Wednesday, December 08, 2010


Back in seminary we were given the option to opt out of Social Security on religious grounds. The requirement was a religious objection for clergy to receive government aid. As you can guess, a few classmates did opt out on anything but religious grounds. Even then (mid 1970's) there was discussion that Social Security would not be there when we began to retire. These classmates felt that they would do better by contributing the same amount to investments managing those resources on their own. I have no idea whether or how they did. My guess is that at least some of them made no additional investments and will be in a real mess when they come to retirement as they will not be eligible to receive Social Security or Medicare. Others may have been disciplined about investing and have done quite well. We'll see how it plays out for them.

I remember the discussions very clearly. I remember arguing that beyond the question of whether or not it is moral to claim a religious exemption when one is really thinking only about the economics of the situation, there is the question of one's responsibility to the common good. I argued that it didn't matter whether or not SS would be there when I retired, it was my responsibility to pay in to support those who had given their lives building the society whose benefits I enjoyed.
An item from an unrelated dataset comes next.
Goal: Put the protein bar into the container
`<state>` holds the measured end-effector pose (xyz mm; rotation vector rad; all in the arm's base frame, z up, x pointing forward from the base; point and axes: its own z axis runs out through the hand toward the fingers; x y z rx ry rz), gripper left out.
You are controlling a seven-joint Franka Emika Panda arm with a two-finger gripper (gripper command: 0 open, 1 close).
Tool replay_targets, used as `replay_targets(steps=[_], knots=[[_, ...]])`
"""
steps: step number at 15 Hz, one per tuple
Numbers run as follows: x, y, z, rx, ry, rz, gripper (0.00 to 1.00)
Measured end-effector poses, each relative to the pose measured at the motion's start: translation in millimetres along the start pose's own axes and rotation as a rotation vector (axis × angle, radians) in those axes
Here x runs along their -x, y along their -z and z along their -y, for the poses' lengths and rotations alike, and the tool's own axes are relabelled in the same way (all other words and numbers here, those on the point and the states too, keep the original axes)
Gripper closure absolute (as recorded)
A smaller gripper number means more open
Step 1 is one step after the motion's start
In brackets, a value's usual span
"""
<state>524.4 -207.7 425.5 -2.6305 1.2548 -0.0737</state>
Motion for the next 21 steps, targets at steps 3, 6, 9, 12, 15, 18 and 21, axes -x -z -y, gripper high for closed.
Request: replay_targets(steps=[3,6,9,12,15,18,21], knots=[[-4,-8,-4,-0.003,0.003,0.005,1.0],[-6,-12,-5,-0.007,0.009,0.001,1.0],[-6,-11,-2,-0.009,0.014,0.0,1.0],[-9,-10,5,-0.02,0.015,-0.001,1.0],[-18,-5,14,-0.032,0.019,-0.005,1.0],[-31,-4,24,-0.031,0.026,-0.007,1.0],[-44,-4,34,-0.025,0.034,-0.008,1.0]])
I still feel that way even though my quarterly payments of self-employment tax (the equivalent of the payroll tax) do hurt and the fact that I am more than frustrated by the most regressive tax in our system.
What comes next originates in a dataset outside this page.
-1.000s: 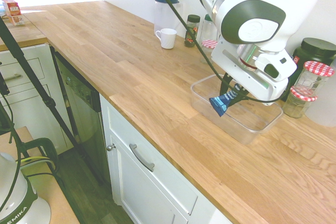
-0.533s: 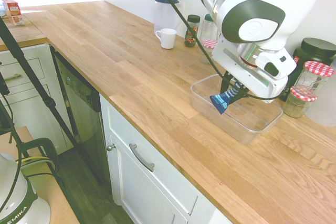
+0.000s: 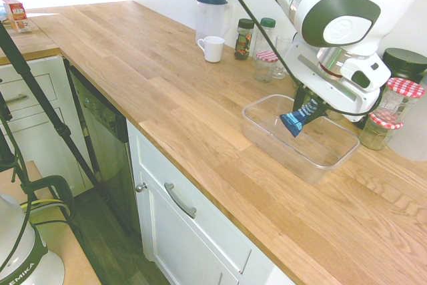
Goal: Put the protein bar into the container
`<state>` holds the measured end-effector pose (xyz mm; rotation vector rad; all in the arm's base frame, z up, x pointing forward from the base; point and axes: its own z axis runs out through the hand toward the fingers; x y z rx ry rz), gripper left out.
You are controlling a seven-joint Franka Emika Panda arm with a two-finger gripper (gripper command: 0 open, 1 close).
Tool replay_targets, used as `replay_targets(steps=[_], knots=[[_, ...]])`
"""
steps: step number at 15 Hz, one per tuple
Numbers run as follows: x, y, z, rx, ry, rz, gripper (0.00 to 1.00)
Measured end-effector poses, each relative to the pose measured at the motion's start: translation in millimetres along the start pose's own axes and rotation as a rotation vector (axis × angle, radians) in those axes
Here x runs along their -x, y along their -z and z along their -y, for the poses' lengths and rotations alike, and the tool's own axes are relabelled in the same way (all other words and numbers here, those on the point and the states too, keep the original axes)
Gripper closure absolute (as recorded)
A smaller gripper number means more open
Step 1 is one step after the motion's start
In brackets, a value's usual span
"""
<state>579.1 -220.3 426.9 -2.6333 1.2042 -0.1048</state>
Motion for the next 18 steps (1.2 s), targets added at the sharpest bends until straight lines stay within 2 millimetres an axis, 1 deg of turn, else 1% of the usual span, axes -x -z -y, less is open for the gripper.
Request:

Those who benefit from the structures of the society should pay to support that system and those who benefit the most should pay proportionately more. I am not only willing to pay my part... I am morally obligated to do so and the size of my part is based on the benefits I receive and have received from the system.

This chart is a very important one for thinking about taxes... and about our current situation

A few observations -

I would argue that the wealthy and the corporations that do business in the United States receive the most benefits from the system and should proportionately pay more to sustain that system.

Taxes are the lowest percentage of GDP in 60 years... No wonder we're having a budget crisis.

Corporate taxes - in a time of HUGE profits to corporations - are the lowest they have been on the chart. We have all heard of huge corporations like Exxon in 2009 reporting a tax benefit of 1.1 million on 45.2 billion in profits. The GAO reported in '08 that from '98-'05, 2/3rds of US corporations paid no income tax.

Employment taxes - Social Security, Medicare, etc - are probably the largest percentage of the chart... and are the most regressive tax in our system, effecting the poor and middle class while not being levied on higher incomes.

Estate and gift taxes, the closest things we had (and I did say had) to a wealth tax, were never large but they did contribute to the fiscal pie, have shrunk to zero.

Clearly, this situation is not sustainable. The question is what should be done. The government does things that are necessary to have a civil society and those things cost money. They must be paid for and the only way to do that is via taxes. Somebody has to pay taxes and the lion's share are now being borne by workers through the payroll tax. In this situation, the Republicans and a few Democrats are arguing that we must extend tax cuts for the wealthiest 2% while cutting safety nets, social programs, and other expenditures that contribute to a civil society. This is exactly the wrong answer. Taxes should be raised on those who benefit the most.

The argument goes that raising taxes on the wealthy will cause them to invest less, resulting in fewer jobs, etc. This logic fails when you think about it. If money is invested, that removes it from the taxable income so logically, a higher tax rate encourages rather than discourages investment. Why give the money to the government when you can use it to add capital to a business and thereby avoid paying the taxes?